Tournant social ? Circulez, il n’y a rien à voir

13 Juin 2018

Les trois économistes distingués qui avaient rédigé le programme électoral de Macron ont fait part au président de leur inquiétude.

Selon eux « l’ambition émancipatrice du program­me présidentiel échappe à un nombre croissant de nos concitoyens » et les promesses initiales risquent de se résumer à « un programme classique de réformes structurelles favorables aux plus aisés ».

Ces économistes proposent donc quelques mesures, « compatibles avec la trajectoire des finances publiques », qui permettraient de répondre à tous ceux qui voient en Macron le seul président des riches.

Les commentateurs, associant ces conseils aux quelques protestations venues de députés macronistes et aux lamentations d’un Laurent Berger délaissé, parlent d’un réveil de l’âme de gauche du macronisme. Mais, jusqu’à ce jour, les invocations n’ont rien donné et l’esprit progressiste n’a toujours pas visité le président. Peut-être viendra-t-il lors de son discours aux mutualistes, le 13 juin, ou de la présentation du programme antipauvreté, à la fin du mois ? Il restera le 15 août, qui célèbre à la fois Napoléon et l’assomption de la Vierge, car il faudrait au moins un tour de force politique ou une extase mystique pour parvenir à faire passer Macron pour autre chose que ce qu’il est.

Comme tout président, celui-ci applique sa feuille de route : créer les conditions les meilleures pour que les capitalistes accroissent leurs profits. Il a ainsi fini de détruire le Code du travail, diminué les impôts sur le capital, poursuivi les économies sur les services publics utiles à la population. Il s’attaque de front aux travailleurs de la SNCF pour faire un exemple. Il projette de s’en prendre aux chômeurs, aux retraités et désormais aux plus pauvres, ceux qui survivent avec une allocation.
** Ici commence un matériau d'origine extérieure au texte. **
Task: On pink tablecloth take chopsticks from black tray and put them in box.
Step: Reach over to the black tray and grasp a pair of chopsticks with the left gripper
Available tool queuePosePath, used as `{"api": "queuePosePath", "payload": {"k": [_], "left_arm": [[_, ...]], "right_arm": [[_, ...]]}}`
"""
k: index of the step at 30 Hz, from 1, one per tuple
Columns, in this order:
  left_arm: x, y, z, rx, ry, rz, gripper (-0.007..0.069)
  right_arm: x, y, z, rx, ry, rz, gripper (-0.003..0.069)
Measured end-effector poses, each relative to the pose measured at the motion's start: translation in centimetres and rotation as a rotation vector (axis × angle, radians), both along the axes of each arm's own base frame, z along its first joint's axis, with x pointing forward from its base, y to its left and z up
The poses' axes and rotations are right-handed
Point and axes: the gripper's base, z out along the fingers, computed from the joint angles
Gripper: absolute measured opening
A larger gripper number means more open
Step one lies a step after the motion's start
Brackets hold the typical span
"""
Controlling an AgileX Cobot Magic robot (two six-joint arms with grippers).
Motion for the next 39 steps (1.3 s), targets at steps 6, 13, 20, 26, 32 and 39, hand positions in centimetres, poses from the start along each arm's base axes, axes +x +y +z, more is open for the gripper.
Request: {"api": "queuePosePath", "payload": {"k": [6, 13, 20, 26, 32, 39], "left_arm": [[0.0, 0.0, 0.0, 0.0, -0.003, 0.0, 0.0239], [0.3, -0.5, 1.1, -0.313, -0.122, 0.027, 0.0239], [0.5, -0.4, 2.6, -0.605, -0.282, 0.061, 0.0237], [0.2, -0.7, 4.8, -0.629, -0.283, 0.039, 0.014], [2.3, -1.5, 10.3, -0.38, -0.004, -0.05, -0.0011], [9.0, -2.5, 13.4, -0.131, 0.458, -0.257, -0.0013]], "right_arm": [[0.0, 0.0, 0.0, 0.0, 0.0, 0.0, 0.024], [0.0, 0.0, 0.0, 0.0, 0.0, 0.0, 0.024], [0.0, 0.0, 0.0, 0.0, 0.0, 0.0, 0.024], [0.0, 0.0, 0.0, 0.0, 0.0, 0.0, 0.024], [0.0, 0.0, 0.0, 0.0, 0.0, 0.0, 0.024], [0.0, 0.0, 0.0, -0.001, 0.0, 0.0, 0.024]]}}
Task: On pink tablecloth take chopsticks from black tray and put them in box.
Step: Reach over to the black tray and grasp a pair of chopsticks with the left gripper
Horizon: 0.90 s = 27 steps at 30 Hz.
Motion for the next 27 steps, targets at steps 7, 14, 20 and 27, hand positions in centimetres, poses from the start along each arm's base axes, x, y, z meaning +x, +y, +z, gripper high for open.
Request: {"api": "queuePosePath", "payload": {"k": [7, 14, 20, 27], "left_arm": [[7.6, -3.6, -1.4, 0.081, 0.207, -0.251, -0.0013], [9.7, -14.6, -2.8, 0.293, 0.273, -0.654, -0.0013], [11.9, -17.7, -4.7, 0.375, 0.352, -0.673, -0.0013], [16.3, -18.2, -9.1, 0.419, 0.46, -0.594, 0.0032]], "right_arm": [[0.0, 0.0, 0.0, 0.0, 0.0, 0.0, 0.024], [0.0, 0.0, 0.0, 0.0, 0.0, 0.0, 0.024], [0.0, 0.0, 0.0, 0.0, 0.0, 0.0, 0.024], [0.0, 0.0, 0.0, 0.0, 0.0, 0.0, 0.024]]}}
Il le fait en montrant que pour lui la rentabilité du capital est le seul espoir, la seule valeur, la seule morale.

Bien sûr, Macron pourrait se résoudre à parler de mesures en faveur des travailleurs, comme le lui suggèrent les trois économistes et quelques autres. Il s’agirait alors de tenter de mettre son parti en position plus favorable en vue des futurs scrutins. Ce serait tout au plus un peu de poudre aux yeux, comme chacun, dans le monde du travail, peut le prédire sans risque de se tromper.

L’autre éventualité serait qu’il finisse par le faire, comme d’autres avant lui, le couteau d’une grève générale explosive sous la gorge. D’ailleurs c’est peut-être cela, cette colère que finiront par provoquer la morgue présidentielle et l’avidité patronale, que voudraient prévenir ceux qui demandent à Macron de parler un peu plus de social.